Señalaron, por ejemplo, que expresiones tales como «pudor natural» no siempre concordaban con la realidad. Porque si es natural tener pudor, tiene que ser algo innato. ¿Pero es innato, Sofía, o es un sentimiento creado por la sociedad? A una persona que ha viajado por el mundo, la respuesta le resulta fácil: no es natural o innato tener miedo a mostrarse desnudo. El pudor, o la falta de pudor, está relacionado con las costumbres de la sociedad.
Como podrás entender, los sofistas errantes crearon amargos debates en la sociedad ateniense, señalando que no había normas absolutas sobre lo que es correcto o erróneo. Sócrates, por otra parte, intentó mostrar que sí existen algunas normas absolutas y universales.
¿Quien era Sócrates?
Sócrates (470-399 a. de C.) es quizás el personaje más enigmático de toda la historia de la filosofía. No escribió nada en absoluto. Y sin embargo, es uno de los filósofos que más influencia ha ejercido sobre el pensamiento europeo. Esto se debe en parte a su dramática muerte.
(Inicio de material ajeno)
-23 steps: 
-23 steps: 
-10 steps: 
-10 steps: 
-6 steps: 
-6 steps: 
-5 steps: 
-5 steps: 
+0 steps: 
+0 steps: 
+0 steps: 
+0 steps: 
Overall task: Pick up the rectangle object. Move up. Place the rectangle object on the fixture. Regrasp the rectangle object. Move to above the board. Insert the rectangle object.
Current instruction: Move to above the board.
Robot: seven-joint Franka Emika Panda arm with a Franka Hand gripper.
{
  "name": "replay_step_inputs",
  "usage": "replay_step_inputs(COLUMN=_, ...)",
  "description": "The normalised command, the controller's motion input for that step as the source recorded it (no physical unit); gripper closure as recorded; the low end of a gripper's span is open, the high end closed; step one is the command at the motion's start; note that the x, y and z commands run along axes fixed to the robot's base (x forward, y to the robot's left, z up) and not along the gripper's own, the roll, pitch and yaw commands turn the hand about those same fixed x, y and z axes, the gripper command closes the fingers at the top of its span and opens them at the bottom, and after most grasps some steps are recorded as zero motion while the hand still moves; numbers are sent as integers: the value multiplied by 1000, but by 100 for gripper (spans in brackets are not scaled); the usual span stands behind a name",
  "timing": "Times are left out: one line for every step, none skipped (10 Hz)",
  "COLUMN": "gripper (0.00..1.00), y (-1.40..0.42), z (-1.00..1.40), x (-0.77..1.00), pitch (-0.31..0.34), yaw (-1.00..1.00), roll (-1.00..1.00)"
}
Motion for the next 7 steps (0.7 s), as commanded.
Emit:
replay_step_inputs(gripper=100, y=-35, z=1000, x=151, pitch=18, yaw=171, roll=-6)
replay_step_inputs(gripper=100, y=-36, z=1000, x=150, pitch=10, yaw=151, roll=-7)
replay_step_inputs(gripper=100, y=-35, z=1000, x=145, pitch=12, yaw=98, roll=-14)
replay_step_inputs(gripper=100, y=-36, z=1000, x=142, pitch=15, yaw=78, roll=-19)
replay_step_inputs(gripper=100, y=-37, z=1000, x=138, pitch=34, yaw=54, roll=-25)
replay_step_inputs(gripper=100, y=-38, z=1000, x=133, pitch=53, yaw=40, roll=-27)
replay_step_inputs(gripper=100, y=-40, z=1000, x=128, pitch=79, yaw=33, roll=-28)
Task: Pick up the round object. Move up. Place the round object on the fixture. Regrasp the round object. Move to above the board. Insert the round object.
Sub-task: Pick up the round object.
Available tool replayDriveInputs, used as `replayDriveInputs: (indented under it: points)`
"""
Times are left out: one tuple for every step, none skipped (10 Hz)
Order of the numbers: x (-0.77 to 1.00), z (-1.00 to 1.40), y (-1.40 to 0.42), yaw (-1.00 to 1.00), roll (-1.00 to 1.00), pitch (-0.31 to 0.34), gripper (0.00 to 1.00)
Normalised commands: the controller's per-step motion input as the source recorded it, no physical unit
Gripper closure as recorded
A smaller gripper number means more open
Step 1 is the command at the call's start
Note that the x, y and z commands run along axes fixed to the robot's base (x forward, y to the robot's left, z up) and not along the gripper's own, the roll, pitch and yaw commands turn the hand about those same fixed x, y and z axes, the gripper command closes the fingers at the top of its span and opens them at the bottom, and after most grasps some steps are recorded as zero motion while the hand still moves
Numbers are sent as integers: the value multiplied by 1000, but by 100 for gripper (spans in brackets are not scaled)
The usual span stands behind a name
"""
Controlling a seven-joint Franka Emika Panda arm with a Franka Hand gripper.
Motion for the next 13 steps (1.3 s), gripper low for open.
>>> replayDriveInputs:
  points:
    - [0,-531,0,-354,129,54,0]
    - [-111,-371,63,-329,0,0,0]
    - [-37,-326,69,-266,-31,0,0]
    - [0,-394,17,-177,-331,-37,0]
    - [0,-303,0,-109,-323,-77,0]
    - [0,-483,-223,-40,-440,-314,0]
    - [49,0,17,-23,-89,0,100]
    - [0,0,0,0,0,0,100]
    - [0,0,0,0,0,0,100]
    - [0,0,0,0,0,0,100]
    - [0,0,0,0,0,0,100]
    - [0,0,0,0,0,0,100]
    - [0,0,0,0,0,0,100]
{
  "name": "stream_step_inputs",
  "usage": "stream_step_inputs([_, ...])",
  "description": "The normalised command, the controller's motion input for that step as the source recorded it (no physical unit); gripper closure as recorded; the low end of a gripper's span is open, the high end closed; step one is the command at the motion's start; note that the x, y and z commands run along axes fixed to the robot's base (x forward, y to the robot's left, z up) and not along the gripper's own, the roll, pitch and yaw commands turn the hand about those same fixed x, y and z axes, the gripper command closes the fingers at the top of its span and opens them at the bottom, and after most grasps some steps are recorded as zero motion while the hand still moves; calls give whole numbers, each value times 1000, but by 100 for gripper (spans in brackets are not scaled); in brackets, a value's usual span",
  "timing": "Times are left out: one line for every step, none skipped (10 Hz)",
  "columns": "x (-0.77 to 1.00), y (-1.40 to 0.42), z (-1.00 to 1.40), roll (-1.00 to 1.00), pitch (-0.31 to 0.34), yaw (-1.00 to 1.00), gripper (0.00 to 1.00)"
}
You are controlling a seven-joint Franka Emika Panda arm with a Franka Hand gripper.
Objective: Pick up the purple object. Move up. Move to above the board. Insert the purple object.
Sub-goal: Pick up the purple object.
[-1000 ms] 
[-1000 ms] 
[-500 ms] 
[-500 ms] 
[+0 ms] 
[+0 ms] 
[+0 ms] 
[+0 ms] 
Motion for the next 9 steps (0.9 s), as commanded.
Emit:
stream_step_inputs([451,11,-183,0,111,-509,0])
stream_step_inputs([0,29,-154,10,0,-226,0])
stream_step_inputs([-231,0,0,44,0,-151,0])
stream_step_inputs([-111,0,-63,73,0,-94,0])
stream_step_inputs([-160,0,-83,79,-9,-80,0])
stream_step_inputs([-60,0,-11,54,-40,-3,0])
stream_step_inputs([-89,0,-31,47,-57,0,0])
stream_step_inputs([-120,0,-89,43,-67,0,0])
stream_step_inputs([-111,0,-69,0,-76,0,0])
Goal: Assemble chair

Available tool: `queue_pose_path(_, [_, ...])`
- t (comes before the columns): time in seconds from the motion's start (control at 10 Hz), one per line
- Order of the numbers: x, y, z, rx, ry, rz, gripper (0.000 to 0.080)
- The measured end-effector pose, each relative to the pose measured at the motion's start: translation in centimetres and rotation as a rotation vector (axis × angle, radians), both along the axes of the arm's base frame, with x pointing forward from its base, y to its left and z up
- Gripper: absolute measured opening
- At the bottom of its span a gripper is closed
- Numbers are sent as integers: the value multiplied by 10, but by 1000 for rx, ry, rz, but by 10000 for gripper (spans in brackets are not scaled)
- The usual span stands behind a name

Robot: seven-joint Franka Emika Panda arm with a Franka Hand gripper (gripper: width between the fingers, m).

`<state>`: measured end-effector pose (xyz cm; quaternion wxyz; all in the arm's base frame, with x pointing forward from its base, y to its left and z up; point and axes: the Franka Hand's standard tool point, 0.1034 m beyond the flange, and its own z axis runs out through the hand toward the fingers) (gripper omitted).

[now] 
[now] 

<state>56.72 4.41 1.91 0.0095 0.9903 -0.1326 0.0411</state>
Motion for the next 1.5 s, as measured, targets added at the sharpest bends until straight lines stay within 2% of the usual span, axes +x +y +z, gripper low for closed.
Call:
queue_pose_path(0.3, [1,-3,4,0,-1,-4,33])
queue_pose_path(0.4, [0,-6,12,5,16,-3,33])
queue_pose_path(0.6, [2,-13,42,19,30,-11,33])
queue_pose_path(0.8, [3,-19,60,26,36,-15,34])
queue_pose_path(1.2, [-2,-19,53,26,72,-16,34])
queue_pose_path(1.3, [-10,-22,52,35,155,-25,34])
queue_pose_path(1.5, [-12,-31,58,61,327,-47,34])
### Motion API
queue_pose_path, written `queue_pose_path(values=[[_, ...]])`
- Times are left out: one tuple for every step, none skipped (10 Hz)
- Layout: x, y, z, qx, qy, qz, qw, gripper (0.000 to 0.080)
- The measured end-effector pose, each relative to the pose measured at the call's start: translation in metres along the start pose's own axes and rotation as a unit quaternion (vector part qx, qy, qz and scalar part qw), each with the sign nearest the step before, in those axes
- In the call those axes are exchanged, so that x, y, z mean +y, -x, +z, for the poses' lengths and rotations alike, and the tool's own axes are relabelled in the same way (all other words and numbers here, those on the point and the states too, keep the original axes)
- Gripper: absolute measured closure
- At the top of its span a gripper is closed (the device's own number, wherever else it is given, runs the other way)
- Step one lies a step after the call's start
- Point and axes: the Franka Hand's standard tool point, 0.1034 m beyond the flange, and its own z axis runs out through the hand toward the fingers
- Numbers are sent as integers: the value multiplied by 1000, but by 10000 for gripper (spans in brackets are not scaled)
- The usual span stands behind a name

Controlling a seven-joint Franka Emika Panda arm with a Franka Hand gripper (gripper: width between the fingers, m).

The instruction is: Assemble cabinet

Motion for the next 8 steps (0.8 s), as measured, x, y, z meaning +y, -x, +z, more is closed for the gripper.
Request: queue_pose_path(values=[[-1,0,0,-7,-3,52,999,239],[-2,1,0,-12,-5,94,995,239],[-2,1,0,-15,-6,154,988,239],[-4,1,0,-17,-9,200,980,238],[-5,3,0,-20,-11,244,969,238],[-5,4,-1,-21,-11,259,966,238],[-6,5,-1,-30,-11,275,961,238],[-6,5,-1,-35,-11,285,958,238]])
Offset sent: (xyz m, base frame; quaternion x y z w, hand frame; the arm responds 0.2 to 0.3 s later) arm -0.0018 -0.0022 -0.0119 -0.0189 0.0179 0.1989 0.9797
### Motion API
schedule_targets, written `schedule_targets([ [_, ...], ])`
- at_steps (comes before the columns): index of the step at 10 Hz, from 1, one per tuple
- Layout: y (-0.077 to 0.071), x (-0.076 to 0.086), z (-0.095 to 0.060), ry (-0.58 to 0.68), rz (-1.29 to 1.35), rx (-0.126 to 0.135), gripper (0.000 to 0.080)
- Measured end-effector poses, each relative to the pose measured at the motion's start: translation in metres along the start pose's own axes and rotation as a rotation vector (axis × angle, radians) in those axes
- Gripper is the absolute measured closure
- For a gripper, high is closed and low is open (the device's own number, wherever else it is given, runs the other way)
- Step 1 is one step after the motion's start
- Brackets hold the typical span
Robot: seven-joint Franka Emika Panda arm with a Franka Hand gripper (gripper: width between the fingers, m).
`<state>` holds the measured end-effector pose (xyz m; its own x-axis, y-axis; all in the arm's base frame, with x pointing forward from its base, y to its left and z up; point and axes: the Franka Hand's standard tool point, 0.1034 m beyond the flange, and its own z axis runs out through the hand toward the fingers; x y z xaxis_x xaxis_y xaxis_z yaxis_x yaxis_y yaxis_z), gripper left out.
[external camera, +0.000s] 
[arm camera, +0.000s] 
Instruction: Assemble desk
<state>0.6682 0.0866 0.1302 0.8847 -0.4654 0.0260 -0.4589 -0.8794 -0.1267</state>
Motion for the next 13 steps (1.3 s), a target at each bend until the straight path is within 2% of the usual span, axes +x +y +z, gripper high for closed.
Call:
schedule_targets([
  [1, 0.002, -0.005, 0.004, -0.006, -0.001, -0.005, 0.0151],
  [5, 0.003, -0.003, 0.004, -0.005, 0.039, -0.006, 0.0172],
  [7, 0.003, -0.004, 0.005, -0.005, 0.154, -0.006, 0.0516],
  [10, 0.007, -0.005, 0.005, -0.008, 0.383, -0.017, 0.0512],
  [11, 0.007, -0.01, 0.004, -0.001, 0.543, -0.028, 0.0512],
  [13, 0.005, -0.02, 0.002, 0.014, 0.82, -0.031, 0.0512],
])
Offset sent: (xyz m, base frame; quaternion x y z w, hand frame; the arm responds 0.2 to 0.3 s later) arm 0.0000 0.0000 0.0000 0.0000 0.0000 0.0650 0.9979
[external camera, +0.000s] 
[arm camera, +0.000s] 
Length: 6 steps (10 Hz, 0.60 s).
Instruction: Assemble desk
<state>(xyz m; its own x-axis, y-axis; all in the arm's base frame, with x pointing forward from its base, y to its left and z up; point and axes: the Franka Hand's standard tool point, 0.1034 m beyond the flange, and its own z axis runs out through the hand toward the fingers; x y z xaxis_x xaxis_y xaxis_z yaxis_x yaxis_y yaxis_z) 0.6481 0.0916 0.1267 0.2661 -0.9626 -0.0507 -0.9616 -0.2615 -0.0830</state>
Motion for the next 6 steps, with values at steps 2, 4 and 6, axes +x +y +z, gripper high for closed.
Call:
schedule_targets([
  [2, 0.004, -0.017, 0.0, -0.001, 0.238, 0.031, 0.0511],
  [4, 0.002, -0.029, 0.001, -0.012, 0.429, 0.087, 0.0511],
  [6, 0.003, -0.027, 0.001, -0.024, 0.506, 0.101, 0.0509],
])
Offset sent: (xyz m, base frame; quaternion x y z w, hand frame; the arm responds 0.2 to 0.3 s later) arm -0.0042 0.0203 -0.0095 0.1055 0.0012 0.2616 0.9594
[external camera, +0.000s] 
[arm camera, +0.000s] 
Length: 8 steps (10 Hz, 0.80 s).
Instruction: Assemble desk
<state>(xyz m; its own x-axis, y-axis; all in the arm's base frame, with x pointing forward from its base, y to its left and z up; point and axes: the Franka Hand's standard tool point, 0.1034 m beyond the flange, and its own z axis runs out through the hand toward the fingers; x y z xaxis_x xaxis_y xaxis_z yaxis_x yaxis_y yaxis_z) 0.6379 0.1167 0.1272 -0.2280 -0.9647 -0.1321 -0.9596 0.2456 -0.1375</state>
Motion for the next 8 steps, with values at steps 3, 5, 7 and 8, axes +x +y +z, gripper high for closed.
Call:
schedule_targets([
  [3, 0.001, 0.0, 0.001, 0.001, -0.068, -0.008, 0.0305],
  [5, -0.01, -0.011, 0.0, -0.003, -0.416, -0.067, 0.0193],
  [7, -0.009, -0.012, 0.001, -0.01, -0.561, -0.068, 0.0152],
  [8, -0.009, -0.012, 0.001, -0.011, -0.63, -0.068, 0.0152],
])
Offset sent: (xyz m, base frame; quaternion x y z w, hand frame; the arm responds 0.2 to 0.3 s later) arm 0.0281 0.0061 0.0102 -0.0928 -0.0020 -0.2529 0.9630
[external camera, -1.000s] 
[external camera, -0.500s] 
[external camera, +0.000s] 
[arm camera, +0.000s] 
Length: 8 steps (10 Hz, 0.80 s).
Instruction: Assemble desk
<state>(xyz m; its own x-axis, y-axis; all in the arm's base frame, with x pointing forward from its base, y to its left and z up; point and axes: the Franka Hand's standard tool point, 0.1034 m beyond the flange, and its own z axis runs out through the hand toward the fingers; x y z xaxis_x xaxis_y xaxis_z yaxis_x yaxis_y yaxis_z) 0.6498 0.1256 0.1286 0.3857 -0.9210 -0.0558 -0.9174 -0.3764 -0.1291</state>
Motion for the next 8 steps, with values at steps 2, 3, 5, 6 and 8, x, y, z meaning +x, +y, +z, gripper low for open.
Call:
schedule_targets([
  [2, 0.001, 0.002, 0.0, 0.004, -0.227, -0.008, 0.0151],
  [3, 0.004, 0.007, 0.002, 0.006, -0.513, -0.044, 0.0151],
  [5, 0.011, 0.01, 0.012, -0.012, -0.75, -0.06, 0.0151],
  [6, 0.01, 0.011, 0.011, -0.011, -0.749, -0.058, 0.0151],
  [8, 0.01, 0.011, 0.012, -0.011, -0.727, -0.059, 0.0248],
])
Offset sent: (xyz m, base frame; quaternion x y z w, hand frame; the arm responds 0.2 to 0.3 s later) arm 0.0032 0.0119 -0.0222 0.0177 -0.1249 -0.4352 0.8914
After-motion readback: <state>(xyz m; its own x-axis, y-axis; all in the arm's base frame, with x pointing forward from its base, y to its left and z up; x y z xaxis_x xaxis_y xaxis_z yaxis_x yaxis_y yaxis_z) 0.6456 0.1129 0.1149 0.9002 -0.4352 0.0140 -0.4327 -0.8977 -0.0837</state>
Sabemos que nació en Atenas y que pasó la mayor parte de su vida por calles y plazas conversando con la gente con la que se topaba. Los árboles en el campo no me pueden enseñar nada, decía. A menudo se quedaba inmóvil, de pie, en profunda meditación durante horas.
Ya en vida fue considerado una persona enigmática y, al poco tiempo de morir, como el artífice de una serie de distintas corrientes filosóficas. Precisamente porque era tan enigmático y ambiguo, podía ser utilizado en provecho de corrientes completamente diferentes.
Lo que es seguro es que feo de remate. Era bajito y gordo, con ojos saltones y nariz respingona. Pero interiormente era, se decía, maravilloso. También se decía de él: Se puede buscar y rebuscar en su propia época, se puede buscar y rebuscar en el pasado, pero nunca se encontrará a nadie como él. Y, sin embargo, fue condenado a muerte por su actividad filosófica.
La vida de Sócrates se conoce sobre todo a través de Platón, que fue su alumno y que, por otra parte, sería uno de los filósofos más grandes de la historia. Platón escribió muchos diálogos —o conversaciones filosóficas— en los que utilizaba a Sócrates como portavoz.
No podemos estar completamente seguros de que las palabras que Platón pone en boca de Sócrates fueran verdaderamente pronunciadas por Sócrates, y, por ello, resulta un poco difícil separar entre lo que era la doctrina de Sócrates y las palabras del propio Platón. Este problema también surge con otros personajes históricos que no dejaron ninguna fuente escrita. El ejemplo más conocido de esto es, sin duda, Jesucristo. No podemos estar seguros de que el Jesús histórico dijera verdaderamente lo que ponen en su boca Mateo o Lucas. Lo mismo pasa también con lo que dijo el «Sócrates histórico».
Sin embargo, no es tan importante saber quién era Sócrates verdaderamente. Es, ante todo, la imagen que nos proporciona Platón de Sócrates la que ha inspirado a los pensadores de Occidente durante casi 2. 500 años.
El arte de conversar
La propia esencia de la actividad de Sócrates es que su objetivo no era enseñar a la gente. Daba más bien la impresión de que aprendía de las personas con las que hablaba. De modo que no enseñaba como cualquier maestro de escuela. No, no, él conversaba.
Está claro que no se habría convertido en un famoso filósofo si sólo hubiera escuchado a los demás. Y tampoco le habrían condenado a muerte, claro está. Pero, sobre todo, al principio solía simplemente hacer preguntas, dando a entender que no sabía nada. En el transcurso de la conversación, solía conseguir que su interlocutor viera los fallos de su propio razonamiento. Y entonces, podía suceder que el otro se viera acorralado y, al final, tuviera que darse cuenta de lo que era bueno y lo que era malo.